Cour d’appel d’Aix-en-Provence, dans son arrêt du 7 septembre 2023 (n° 19/19256)
Décision – RG n°19-19.256 | Cour de cassation
Pour assurer la promotion de son activité de restauration rapide sur place et à emporter de glaces et sorbets, l’appelante reproduisait sur ses supports de communication (site internet et profil Linkedin) un cliché photographique représentant une main trempant un bâtonnet glacé dans un bain de chocolat.
La société titulaire des droits sur cette photographie l’a assigné en contrefaçon.
Elle l’a également assigné en concurrence déloyale et parasitisme au motif que l’appelante aurait repris de manière servile la forme et la présentation de ses bâtonnets glacés, des éléments de sa communication, notamment sur Instagram, et de ses noms de glaces.
La Cour fait droit aux demandes fondées sur la contrefaçon mais rejette la demande sur le fondement de la concurrence déloyale.
- Sur la contrefaçon
Une des conditions de la protection par le droit d’auteur est l’originalité de l’œuvre revendiquée et ici la société appelante contestait le caractère original de la photographie utilisée.
La Cour constate cependant que cette photographie ne se limite pas à refléter un savoir-faire en matière d’enrobage de bâtonnets glacés mais que plusieurs éléments permettent de caractériser l’empreinte de la personnalité de l’auteur et donc l’originalité du cliché :
- La cadrage ;
- Le choix de l’instant mis en scène ;
- La gestion de la lumière ;
- Le choix des couleurs.
« Le cadrage réalisé, avec au premier plan les casseroles utilisées pour le glaçage et le topping, dont la première est légèrement floutée pour mettre en relief le second plan constitué de la main venant de tremper le bâtonnet glacé dans une casserole de chocolat, en saisissant l’instant où le chocolat coule en mince filet, les couleurs utilisées, toutes dans le même ton, ainsi qu’une lumière diffuse, caractérisent suffisamment l’empreinte de la personnalité de l’auteur de la photographie et permet sa protection au titre du droit d’auteur ».
La titularité des droits n’étant pas contestée, la Cour na pu que constater la contrefaçon et écarte sans surprise la bonne foi alléguée par la société contrefactrice en rappelant le principe selon lequel en matière de contrefaçon, la bonne foi est inopérante.

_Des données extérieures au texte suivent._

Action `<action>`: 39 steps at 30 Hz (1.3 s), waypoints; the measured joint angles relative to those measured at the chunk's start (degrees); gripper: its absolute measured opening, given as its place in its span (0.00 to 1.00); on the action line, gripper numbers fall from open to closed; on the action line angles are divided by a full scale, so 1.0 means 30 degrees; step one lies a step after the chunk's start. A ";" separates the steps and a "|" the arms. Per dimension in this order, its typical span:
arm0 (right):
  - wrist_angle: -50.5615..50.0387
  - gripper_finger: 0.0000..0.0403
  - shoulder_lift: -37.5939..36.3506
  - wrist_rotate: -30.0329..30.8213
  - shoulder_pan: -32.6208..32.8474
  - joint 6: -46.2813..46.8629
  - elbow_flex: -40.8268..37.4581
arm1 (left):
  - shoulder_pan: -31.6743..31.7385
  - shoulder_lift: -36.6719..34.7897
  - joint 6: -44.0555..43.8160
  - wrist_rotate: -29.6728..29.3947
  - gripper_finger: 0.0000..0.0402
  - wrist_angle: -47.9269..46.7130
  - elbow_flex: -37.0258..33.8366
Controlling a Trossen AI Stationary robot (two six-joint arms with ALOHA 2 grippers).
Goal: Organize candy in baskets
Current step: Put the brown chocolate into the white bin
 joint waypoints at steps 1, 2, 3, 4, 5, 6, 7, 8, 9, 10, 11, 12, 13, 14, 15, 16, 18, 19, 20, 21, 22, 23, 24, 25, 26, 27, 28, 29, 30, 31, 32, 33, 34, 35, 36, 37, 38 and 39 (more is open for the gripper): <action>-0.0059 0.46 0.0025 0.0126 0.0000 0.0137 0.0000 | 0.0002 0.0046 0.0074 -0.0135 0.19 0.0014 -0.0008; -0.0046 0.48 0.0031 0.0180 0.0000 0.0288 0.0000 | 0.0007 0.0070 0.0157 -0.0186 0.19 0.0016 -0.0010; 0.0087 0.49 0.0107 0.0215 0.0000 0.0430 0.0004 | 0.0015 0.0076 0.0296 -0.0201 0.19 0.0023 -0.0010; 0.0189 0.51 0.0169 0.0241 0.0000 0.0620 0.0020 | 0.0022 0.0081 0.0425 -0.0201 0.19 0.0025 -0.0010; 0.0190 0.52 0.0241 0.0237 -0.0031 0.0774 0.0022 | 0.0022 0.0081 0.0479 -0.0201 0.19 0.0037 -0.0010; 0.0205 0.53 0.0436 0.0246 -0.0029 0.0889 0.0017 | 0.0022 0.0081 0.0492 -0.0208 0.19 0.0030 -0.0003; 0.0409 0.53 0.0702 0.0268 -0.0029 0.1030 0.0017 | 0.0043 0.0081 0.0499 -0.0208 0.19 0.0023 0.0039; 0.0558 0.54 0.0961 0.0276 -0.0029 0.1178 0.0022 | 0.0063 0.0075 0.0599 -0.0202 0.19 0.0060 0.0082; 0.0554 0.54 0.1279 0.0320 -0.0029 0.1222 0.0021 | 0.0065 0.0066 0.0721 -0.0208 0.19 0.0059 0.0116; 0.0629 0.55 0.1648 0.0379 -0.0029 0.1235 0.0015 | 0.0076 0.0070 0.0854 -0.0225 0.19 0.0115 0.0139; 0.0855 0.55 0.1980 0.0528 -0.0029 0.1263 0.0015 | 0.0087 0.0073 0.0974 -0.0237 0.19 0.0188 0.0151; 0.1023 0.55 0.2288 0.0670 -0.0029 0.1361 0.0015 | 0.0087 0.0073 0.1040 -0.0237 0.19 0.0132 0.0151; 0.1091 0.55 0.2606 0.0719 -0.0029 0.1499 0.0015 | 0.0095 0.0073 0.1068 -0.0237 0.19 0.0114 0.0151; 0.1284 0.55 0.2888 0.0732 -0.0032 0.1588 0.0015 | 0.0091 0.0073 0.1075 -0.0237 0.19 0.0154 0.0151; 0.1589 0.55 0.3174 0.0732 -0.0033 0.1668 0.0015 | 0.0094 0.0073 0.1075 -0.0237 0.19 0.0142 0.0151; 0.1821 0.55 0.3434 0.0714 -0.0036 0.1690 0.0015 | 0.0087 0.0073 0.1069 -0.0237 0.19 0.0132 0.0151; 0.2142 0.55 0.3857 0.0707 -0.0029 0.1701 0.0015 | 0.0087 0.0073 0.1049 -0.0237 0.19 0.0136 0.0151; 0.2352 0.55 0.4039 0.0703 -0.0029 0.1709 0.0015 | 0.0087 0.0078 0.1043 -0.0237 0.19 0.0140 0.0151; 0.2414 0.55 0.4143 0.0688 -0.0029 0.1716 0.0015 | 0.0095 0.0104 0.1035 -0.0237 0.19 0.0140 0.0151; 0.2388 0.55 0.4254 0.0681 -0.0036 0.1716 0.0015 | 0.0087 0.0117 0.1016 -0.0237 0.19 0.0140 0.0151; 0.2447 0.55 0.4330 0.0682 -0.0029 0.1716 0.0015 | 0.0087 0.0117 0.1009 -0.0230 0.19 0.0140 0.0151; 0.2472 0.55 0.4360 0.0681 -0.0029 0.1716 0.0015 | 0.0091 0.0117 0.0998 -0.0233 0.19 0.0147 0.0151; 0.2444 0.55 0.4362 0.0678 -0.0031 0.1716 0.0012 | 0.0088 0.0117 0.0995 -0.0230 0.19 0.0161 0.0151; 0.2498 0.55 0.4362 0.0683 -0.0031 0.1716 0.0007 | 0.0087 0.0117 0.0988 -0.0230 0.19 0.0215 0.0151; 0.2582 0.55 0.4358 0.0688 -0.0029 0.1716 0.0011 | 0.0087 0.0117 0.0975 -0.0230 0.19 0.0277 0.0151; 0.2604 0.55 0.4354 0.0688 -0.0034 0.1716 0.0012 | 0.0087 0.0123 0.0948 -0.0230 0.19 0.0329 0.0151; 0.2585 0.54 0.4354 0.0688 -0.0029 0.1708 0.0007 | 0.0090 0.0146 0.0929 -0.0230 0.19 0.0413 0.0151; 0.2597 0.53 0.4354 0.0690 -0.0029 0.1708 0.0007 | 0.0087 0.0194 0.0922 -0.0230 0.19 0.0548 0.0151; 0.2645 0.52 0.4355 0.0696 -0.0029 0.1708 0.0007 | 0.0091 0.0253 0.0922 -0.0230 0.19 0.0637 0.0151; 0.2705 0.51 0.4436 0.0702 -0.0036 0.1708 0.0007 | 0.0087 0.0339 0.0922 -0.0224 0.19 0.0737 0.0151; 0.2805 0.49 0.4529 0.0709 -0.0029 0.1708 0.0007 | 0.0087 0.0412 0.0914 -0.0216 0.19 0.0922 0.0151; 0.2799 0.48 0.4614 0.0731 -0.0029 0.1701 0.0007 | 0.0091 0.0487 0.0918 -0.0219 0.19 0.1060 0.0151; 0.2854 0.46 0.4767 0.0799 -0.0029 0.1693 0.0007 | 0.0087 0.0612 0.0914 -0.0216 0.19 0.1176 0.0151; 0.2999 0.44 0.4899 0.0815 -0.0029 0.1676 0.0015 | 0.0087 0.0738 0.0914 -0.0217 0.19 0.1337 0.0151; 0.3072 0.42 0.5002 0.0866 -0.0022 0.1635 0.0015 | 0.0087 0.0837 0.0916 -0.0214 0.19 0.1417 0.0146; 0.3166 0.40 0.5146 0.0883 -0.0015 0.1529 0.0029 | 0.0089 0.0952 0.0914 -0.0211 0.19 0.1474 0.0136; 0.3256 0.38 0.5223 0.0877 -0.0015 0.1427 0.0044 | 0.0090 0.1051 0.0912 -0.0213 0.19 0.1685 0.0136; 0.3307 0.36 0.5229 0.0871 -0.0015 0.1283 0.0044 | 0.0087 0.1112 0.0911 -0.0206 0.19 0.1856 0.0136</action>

- Sur la concurrence déloyale
La Cour écarte l’existence d’un faute caractérisant une concurrence déloyale ainsi que celle d’un comportement parasitaire.

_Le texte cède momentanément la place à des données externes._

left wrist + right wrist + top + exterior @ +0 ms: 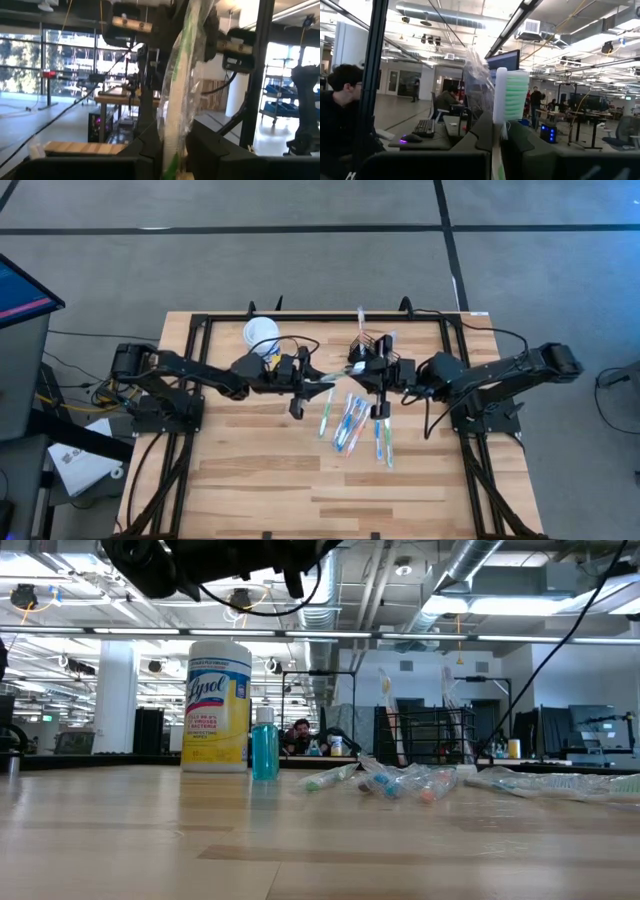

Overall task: Pick & Place toothbrushing station
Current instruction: Put the right green toothbrush into the black wire organizer

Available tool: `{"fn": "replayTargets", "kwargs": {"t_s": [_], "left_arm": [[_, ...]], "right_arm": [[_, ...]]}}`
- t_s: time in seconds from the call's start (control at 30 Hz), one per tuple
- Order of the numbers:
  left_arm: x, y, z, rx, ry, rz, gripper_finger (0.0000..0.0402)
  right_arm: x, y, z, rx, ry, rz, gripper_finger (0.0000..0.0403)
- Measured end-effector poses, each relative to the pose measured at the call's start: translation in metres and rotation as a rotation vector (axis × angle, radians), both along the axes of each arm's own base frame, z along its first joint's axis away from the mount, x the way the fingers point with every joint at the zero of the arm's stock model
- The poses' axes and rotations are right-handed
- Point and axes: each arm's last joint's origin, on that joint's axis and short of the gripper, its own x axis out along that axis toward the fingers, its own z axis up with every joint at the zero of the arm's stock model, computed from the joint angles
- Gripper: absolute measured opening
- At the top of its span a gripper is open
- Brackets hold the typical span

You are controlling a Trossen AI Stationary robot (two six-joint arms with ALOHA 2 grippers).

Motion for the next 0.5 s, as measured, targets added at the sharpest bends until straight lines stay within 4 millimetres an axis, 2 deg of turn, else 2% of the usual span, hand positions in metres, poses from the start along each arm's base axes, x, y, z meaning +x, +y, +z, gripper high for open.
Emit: {"fn": "replayTargets", "kwargs": {"t_s": [0.3, 0.5], "left_arm": [[-0.009, 0.004, 0.011, -0.008, 0.042, 0.044, 0.0096], [-0.015, 0.011, 0.015, -0.011, 0.091, 0.081, 0.0102]], "right_arm": [[-0.012, -0.003, 0.007, 0.0, 0.042, -0.029, 0.0005], [-0.013, -0.003, 0.006, 0.001, 0.058, -0.041, 0.0005]]}}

La cour considère en effet que les éléments repris par l’appelante sont largement partagés par tous les acteurs du secteur du bâtonnet glacé à savoir :
- L’idée n’a pas été inventée par la requérante mais importée par elle des Etats-Unis ;
- Ce concept (d’esquimaux glacés aux fruits frais de saison) était également connu en Europe, avant le début d’activité de la requérante ;
- D’autres fabricants de glaces en bâtonnets utilisent le même type d’effets visuels et narratifs pour présenter leurs produits (un bâtonnet tenu avec une main visible ou non, une présence des fruits et ingrédients utilisés à proximité du bâtonnet, un choix de couleurs acidulées et d’un environnement » nature « ) ;
- L’enrobage, présenté par l’appelante comme sa marque de fabrique, est en réalité usuellement utilisé par nombre de ses concurrents (sans que l’enrobage utilisée par la requérante soit significativement différent de celui de ses concurrents pour un consommateur moyennement attentif) ;
- Le caractère identique des moules utilisés s’explique par son caractère extrêmement commun dans le domaine des bâtonnets glacés ;
- L’usage de flèches en écriture cursive sur Instagram, pour présenter la composition des bâtonnets glacés n’est pas propre à la requérante s’agissant d’outils graphiques mis à la disposition de chacun des utilisateurs de ce réseau social
- Que le savoir-faire en matière de bâtonnets glacés fabriqués de manière artisanale avec des produits frais, naturels et/ou biologiques est largement partagé pas les acteurs du secteur, y compris dans les modes de communication et de publicité utilisés.
Si la photographie est originale justifiant ainsi la condamnation sur le fondement de la contrefaçon, il n’en va donc pas de même du « savoir-faire » revendiqué par la requérante et la demande est rejetée en ce qu’elle est fondée sur la concurrence déloyale.